# [Problem statement]
Answer with a single number stating how many lines of the entries below include the string "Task".
-- Given records follows --
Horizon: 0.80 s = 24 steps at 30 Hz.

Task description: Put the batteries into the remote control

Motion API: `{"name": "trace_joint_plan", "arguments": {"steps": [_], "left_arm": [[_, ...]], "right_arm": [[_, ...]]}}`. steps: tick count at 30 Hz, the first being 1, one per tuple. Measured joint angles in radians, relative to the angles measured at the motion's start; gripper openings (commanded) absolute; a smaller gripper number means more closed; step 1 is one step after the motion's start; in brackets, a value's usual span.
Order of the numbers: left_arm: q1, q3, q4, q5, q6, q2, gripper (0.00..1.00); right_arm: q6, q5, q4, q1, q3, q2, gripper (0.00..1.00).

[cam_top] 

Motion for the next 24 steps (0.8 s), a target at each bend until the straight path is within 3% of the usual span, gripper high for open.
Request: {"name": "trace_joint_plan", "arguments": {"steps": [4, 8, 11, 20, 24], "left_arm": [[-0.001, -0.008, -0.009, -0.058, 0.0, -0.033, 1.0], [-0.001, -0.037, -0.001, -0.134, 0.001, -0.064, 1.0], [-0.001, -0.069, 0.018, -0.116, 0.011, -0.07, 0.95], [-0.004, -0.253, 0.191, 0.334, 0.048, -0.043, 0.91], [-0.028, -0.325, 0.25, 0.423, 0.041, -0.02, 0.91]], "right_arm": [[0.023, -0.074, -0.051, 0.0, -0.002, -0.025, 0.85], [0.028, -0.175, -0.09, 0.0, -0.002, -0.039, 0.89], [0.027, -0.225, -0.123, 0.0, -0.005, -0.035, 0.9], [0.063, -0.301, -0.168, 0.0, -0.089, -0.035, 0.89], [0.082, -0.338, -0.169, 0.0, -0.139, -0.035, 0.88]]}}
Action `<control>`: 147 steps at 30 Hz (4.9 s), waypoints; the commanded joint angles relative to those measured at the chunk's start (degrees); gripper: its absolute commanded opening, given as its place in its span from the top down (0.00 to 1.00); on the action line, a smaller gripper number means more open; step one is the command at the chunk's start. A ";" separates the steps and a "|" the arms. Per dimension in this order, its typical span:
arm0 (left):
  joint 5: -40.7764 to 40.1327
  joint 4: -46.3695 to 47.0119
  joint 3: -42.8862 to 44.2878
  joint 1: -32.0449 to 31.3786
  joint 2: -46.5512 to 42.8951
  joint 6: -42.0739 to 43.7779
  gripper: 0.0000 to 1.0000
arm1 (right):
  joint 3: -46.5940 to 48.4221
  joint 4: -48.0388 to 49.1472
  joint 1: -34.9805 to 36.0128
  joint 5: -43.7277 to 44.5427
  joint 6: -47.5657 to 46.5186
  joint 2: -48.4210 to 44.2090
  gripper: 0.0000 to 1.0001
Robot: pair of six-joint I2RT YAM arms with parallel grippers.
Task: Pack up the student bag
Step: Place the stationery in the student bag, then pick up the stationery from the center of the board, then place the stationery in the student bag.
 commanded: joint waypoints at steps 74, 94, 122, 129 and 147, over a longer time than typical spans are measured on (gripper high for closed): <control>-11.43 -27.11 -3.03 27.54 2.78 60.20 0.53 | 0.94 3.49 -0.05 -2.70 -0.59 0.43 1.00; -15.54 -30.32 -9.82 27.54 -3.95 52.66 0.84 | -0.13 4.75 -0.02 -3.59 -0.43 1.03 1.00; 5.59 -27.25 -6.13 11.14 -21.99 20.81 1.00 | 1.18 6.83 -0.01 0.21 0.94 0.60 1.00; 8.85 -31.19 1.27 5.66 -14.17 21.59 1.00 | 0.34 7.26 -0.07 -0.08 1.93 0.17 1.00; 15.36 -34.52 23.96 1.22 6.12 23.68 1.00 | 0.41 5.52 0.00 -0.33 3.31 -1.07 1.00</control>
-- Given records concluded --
# [Answer for this exercise]
2